Dr. Shah believes that the most obvious path to introducing AI into healthcare systems comes from the provider side, not the patient side.
Medical journals have often reported that administrative tasks can consume about half of a primary care physician’s time, reducing the number of patients they can see on a given day. If this type of work could be automated, doctors would be able to see more patients, perhaps reducing the need for people to use tools like ChatGPT Health without additional input from a real doctor.
Dr. Shah leads a team at Stanford University developing ChatEHR, a software integrated into the electronic health record (EHR) system, allowing clinicians to interact with a patient’s medical records in a more simple and efficient way.
“Making the electronic medical record more user-friendly means that doctors can spend less time searching every nook and cranny of it to get the information they need,” said Dr. Sneha Jain, who tested ChatEHR early on, in a Stanford Medicine article. “ChatEHR can help them get this information upfront so they can spend time on what matters — talking to patients and finding out what’s going on.”
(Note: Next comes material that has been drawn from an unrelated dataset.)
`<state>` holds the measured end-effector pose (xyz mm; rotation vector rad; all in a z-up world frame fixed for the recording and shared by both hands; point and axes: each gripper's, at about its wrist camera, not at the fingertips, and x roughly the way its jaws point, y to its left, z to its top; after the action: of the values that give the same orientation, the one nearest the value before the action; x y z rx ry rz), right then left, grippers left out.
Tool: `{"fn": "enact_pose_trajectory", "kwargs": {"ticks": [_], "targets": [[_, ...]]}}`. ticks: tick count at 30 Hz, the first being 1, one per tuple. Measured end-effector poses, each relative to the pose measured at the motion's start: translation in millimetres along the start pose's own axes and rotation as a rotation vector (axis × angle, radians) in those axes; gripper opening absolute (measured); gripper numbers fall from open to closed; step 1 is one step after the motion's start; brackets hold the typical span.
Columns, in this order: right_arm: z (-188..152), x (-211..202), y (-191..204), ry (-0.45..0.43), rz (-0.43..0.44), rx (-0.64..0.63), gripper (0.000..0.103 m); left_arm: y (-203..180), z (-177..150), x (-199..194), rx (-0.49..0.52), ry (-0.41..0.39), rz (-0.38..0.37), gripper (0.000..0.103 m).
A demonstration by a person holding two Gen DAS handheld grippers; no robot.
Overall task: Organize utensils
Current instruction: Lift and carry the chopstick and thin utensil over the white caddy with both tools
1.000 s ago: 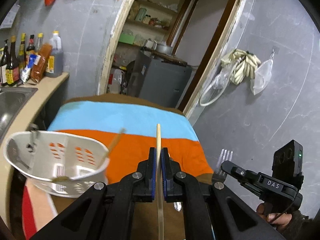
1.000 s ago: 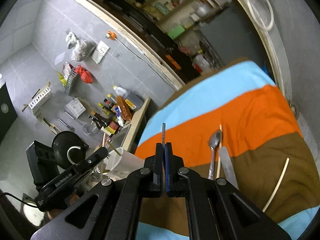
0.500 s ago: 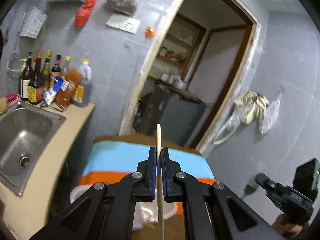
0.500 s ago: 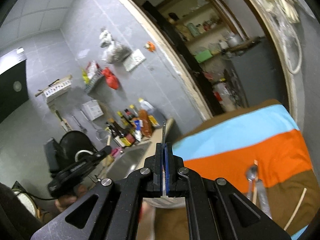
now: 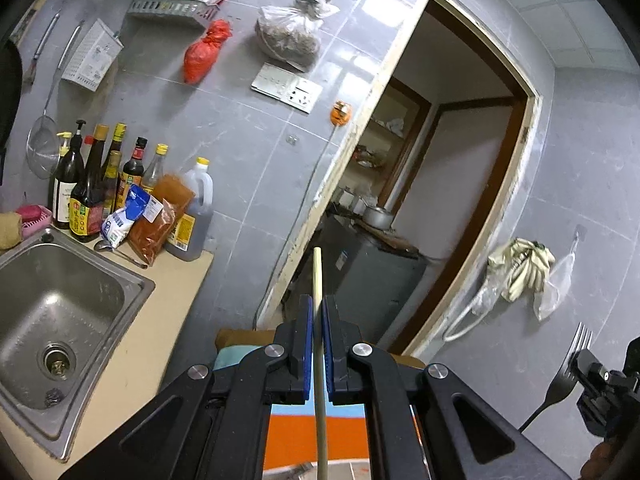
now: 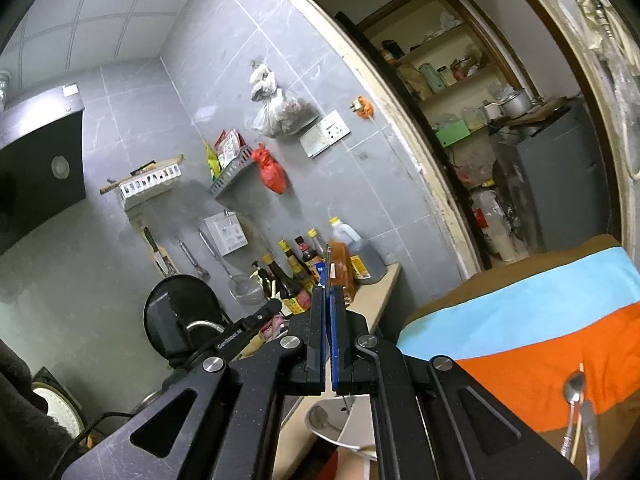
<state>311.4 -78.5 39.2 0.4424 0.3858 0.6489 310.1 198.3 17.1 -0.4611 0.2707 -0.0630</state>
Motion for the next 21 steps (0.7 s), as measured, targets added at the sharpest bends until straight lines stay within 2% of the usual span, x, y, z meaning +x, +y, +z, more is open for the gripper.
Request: {"fn": "enact_pose_trajectory", "kwargs": {"ticks": [11,21], "targets": [[-38,53,-22,0.081,-0.049,0.018,0.002,22,-25,33,-0.028,0.021,0.054,0.005],[-60,74,-47,0.123,-0.083,0.085,0.002,13,-46,39,0.056,0.055,0.067,0.005]]}}
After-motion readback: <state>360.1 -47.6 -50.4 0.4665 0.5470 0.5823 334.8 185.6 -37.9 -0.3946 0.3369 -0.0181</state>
Anthropic is also working on AI products that could be used by doctors and insurance companies, rather than just the public-facing chatbot Claude. Anthropic this week announced Claude for Healthcare by explaining how it will be used to reduce time spent on tedious administrative tasks, such as filing prior authorization applications for insurance providers.
“Some of you are seeing hundreds, even thousands of these prior authorization cases weekly,” said Mike Krieger, Anthropic’s chief procurement officer, in a recent presentation at a JPMorgan healthcare conference. “So imagine cutting 20 or 30 minutes off of each one — it’s a huge time saver.”
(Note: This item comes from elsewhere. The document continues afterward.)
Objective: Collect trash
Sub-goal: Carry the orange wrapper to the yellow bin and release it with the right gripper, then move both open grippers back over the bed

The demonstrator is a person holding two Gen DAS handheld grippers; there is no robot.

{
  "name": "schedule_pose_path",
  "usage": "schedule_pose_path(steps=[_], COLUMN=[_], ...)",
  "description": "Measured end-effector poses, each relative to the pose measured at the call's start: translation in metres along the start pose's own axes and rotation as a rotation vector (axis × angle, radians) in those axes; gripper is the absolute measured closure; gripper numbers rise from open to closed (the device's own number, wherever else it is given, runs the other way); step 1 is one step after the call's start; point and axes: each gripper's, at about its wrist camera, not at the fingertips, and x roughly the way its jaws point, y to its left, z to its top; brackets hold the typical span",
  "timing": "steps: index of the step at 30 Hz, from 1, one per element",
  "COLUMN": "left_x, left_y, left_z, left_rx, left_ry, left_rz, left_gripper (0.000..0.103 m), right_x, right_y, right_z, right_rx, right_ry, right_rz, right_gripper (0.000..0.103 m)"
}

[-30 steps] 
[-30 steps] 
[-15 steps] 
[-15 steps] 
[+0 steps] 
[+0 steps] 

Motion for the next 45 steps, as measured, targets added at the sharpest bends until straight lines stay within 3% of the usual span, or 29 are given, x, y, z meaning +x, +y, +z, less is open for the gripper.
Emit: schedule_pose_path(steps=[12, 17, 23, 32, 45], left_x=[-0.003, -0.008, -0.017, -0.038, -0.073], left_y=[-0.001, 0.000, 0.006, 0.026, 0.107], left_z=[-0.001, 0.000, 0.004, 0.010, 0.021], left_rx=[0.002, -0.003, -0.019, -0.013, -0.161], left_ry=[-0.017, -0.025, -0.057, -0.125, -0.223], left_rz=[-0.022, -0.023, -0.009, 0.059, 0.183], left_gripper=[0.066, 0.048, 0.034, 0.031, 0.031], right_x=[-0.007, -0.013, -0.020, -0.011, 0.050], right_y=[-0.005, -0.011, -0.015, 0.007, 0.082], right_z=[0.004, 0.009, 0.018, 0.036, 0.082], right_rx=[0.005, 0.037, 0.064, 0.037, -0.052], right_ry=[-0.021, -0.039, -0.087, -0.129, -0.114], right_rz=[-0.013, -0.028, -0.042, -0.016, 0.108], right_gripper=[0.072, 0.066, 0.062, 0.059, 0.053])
As AI and medicine become increasingly intertwined, there is an inevitable tension between the two worlds – a doctor’s primary motivation is to help their patients, while technology companies are ultimately accountable to their shareholders, even if their intentions are noble.
“I think stress is important,” Dr. Barry said. “Patients depend on us to be sarcastic and conservative in order to protect them.”